A doctor would surely say that this person is suffering from depression, and he would probably prescribe a drug to deal with it.  But something about this just doesn't seem quite right.  I think back to Job, and how his wife's best advice was for him to curse God and thus bring on his own death!  But Job didn't do it.  Instead, Job's words found their way into the praise song that gives me all the hope I need:  "You give and You take away, but still my heart will say, Blessed Be Your Name."
In the darkest hours I've faced over the years, my question to God in those times has become, "Okay, God, where do we go from here?"  For I believe that He carries me THROUGH seasons such as this to grow me spiritually, so that I will trust in Him no matter what.

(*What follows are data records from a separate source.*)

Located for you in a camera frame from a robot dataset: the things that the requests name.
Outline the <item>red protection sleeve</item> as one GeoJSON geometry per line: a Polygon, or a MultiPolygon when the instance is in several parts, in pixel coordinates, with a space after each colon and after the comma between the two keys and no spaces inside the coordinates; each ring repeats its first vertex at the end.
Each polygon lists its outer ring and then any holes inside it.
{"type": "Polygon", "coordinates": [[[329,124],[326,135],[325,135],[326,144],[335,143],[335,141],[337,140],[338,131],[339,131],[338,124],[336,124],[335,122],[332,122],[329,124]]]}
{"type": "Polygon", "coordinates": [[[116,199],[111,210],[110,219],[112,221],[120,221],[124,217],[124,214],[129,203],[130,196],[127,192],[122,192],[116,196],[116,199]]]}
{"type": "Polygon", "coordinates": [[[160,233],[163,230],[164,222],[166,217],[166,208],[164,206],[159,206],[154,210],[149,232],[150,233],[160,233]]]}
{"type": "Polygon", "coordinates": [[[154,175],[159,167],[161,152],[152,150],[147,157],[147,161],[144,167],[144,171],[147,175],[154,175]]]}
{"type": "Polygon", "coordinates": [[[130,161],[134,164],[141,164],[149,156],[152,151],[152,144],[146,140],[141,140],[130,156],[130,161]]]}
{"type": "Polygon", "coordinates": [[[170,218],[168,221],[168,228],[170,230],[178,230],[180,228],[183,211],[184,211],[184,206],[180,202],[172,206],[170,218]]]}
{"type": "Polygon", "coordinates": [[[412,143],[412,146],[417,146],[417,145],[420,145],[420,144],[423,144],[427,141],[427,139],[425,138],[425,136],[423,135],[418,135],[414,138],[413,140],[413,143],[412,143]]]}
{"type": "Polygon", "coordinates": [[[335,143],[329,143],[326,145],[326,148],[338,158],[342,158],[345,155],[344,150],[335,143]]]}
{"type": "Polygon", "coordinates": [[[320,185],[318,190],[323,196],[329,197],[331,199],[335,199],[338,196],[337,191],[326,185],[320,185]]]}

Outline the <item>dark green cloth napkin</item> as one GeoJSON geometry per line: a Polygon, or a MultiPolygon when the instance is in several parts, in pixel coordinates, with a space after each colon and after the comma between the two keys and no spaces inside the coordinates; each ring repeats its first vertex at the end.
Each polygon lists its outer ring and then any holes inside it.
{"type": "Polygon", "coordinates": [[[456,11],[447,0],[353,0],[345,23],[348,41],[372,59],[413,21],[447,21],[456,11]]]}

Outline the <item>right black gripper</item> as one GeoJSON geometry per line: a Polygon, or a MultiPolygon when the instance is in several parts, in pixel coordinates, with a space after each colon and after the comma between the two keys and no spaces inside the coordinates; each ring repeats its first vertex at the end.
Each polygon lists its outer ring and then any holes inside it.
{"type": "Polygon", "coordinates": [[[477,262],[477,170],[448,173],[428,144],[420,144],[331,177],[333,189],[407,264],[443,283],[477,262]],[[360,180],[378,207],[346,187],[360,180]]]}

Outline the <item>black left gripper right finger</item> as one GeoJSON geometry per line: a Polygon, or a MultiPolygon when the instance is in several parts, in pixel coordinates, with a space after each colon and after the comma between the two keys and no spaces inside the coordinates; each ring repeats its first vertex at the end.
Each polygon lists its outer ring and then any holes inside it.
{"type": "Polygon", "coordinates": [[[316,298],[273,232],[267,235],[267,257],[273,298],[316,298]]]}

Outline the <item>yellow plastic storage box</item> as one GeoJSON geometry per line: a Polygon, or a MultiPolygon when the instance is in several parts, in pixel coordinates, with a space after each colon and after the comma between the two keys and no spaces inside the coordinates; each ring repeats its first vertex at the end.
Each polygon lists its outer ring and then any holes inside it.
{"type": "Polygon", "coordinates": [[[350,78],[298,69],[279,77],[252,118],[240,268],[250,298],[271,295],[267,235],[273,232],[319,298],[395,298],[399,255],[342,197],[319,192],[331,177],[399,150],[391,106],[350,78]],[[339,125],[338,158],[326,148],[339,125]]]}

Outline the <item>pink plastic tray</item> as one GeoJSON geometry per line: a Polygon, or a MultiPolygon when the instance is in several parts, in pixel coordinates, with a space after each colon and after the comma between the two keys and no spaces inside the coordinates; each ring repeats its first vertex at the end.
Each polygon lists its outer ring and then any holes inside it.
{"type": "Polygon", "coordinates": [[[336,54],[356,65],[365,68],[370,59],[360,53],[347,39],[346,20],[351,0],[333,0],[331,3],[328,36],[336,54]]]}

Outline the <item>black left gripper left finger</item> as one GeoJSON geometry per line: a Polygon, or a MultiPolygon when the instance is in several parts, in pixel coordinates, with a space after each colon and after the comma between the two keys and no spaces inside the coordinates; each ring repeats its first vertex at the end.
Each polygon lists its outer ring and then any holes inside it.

And I wonder, for those who feel like the author of this psalm, whether they've kept that truth alive in their hearts, or whether they've bowed to the hard times in life, expecting them always to continue, and whether they've given up on God's spiritual support, content to endure life, aided by pharmaceuticals instead of trusting in the One who created the world and everything in it -- the One who knows all of the potential pathways life could take based on how we live each moment, and who has planned and mapped out for all of those endless possibilities a way back to Him that will grow us immeasurably by living out those moments rather than floating by them.
My hope will be placed in You, Father.  I choose to look at every circumstance, whether good or bad, as Job did.  You have given me wonderful blessings -- more than I could ever deserve -- and how can I not stick with You in those times when, in Your sovereignty, You choose to take back part of what You've given me?  I love you, Father!